Terminal Sleep… Dealings with the Devil

“Kath, your mom’s gone.”

That’s the phone call I expect to receive from my dad when my demented mom dies.

I have no idea when that call will come. Could be next week or could be 10 years from now.

Really not sure how this disease will kill my mom.

Alas, it varies from parent to parent. Dementia likes to mix things up.

My guess, however, is that dementia will continue to invade and warp her brain, twist her reality, manipulate her thoughts, finally ripping apart her mind with its black, twisted tentacles until she can no longer remember how to swallow her own food.

Larry carefully placed Olivia in her arms. And suddenly it was like a switch had been turned on. She smiled and cooed. Her love for babies cut through the Alzheimer’s fog. She was the little girl who was born to be a mommy. “Baby,” she said. “Baby.” It was the last word I heard her say. Soon she forgot how to speak. Then she forgot how to eat. And, lastly how to swallow. ~ From Irene Zutell’s new book, Pieces of Happily Ever After

This idea, DEATH….. is something I think about often. I think about her death and I think about my own. I don’t know if Death is something to be feared or something to be welcomed with open arms. Is Death my salvation or the Devil? If death is another part of life, why are so afraid of his arrival? I suppose the unknown is always frightening….. but it is what it is and we are so attached to living — yet we’re never taught how to cope with our own mortality. We cling on to life, as we should, yet we can’t let go when it’s time. Is this healthy?

Or has dementia twisted my mind too?

Death in near, that’s a fact. So what course of action should we take when he taps on our door? Should we invite him in? Or let him fight for his prey?

What pact will YOU make with the Death?

When she doesn’t know your name. She can’t place your face. She becomes agitated at the littlest thing. When other parts of her body begin to shut down. When pneumonia has invaded her lungs, when death is imminent — the inevitable right around the corner, let me ask again, what do you do? What should you do? What should I do?

The patient, Leo Oltzik, an 88-year-old man with dementia, congestive heart failure and kidney problems, was brought from home by his wife and son, who were distressed to see him agitated, jumping out of bed and ripping off his clothes. Now he was sleeping soundly with his mouth wide open…

Mr. Oltzik’s life would end not with a bang, but with the drip, drip, drip of an IV drug that put him into a slumber from which he would never awaken.

The New York Times today had an interesting article about Terminal Sedation...

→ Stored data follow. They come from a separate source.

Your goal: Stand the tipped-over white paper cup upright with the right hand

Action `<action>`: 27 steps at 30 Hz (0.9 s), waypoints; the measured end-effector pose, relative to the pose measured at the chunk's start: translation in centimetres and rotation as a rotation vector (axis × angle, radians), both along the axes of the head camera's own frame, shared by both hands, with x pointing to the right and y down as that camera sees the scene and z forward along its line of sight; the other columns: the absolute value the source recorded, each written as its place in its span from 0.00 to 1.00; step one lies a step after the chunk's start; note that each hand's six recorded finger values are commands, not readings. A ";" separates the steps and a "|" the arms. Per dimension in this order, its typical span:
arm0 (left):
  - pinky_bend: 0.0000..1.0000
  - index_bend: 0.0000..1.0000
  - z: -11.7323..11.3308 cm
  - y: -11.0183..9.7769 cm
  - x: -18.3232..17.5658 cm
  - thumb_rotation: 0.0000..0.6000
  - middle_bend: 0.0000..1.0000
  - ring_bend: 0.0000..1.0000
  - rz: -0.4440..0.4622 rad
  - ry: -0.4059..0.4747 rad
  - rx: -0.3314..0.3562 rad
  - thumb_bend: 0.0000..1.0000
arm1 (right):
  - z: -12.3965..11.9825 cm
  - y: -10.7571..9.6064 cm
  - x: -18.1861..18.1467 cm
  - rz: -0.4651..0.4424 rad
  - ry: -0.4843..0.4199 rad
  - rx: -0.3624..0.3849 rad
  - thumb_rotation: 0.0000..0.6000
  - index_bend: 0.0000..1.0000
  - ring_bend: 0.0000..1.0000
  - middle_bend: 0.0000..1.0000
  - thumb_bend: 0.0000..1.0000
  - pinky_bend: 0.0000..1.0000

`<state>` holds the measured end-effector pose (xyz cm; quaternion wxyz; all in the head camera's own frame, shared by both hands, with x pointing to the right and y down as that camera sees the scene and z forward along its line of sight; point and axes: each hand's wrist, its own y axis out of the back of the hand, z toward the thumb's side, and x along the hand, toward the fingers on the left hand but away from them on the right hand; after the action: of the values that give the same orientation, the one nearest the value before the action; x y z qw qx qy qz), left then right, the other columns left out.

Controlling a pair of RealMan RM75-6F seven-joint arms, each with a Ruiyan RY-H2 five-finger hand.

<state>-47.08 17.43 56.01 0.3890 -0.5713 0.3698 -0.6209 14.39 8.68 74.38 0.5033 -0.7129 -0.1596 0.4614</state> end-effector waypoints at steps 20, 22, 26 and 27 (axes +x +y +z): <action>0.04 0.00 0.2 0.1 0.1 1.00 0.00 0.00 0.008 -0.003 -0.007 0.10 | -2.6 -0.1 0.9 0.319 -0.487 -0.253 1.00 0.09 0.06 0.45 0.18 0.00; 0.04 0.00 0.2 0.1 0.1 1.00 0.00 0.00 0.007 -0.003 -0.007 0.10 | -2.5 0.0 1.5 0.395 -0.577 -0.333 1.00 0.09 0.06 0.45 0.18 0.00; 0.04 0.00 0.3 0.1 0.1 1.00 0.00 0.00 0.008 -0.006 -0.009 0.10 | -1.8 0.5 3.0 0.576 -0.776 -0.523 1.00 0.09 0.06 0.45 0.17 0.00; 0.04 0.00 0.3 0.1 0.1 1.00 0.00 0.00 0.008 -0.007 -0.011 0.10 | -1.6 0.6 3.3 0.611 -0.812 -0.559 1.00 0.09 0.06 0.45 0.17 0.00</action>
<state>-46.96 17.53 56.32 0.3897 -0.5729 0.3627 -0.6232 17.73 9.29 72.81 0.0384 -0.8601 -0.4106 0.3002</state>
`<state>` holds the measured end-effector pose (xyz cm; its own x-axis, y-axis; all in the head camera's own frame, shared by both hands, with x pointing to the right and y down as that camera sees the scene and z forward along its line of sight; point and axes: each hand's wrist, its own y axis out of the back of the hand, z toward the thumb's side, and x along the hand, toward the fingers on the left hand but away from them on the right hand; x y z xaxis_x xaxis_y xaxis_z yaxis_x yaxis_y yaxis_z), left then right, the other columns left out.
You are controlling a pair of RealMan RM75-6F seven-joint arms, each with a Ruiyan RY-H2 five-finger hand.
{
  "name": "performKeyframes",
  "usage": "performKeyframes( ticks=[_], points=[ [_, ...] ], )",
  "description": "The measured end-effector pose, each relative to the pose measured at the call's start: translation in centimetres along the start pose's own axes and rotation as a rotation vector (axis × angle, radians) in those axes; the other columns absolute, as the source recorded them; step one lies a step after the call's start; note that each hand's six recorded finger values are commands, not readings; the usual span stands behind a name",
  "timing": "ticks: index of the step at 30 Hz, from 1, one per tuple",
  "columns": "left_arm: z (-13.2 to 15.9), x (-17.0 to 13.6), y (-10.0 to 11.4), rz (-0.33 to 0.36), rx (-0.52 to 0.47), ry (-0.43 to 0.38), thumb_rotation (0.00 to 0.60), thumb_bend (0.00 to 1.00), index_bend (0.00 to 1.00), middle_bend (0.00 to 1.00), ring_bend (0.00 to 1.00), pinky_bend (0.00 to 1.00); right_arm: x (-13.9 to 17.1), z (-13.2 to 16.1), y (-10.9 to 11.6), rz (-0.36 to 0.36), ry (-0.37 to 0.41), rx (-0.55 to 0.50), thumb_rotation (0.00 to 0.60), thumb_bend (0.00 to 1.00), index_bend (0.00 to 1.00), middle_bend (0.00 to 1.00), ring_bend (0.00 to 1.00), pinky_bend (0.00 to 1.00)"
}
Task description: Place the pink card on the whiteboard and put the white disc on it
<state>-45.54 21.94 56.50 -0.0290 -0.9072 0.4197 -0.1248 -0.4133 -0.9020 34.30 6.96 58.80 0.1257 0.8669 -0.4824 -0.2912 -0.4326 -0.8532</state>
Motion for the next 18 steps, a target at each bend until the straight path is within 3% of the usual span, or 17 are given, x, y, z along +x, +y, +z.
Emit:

… A treatment that is already widely used, even as it vexes families and a profession whose paramount rule is to do no harm. Doctors who perform it say it is based on carefully thought-out ethical principles in which the goal is never to end someone’s life, but only to make the patient more comfortable.

But the possibility that the process might speed death has some experts contending that the practice is, in the words of one much-debated paper, a form of “slow euthanasia,” and that doctors who say otherwise are fooling themselves and their patients.

Speed up Death’s arrival? This is an interesting question in the case of dementia. Do you give the demented damned medication that is only designed to SLOW the inevitable or do you let the disease take it’s course… naturally… allowing dementia to invade the brain at its leisure, turning it into protein-infested mush……….ultimately killing its host or at the very least, turning them into a person you hardly recognize.

Yes, this piece pertains to VERY end-of-life situations. Death is actually sitting on your bed, holding your hand. Dementia, however, can take years… even when your loved one is gone in the mind, their body still functions………………

Death is playing a game.

Their heart still beats.

Talking about death and dying is something we’re taught to avoid discussing at the dinner table. No one wants touch this very morbid topic, but it IS a part of life.

Very easy to gloss over, yet a very real question to ask.

Slow euthanasia………

An interesting ethical debate.

It’s SIX pages, but you might want to read the entire article……………………..

~Images by Pareeerica from FLICKR

One comment

  1. read that article in the NYTimes too and found it very interesting given that is how my dad finished off his days in hospice. the whole question of meds in the meantime is constantly on my mind as my mom’s dr. keeps suggesting we get started using the exelon patch, etc. she’s 83 with 4 or 5 stents in her heart…do we really need to pay top dollar for dementia meds? Really? who said? Am I in denial and being cruel or am I really listening to her that she’s tired and wouldn’t mind “joining” my dad in the next year or so…? She’s been most vocal about how peaceful his dying was in hospice and has asked us to reserve her a room. I hear her loud and clear and still feel a tug remembering that those droppers of letal meds were first introduced into my dad’s mouth from my hand. I still don’t think I’d want him back in the shape he was in…maybe the man he was 15 years ago but that one was long gone.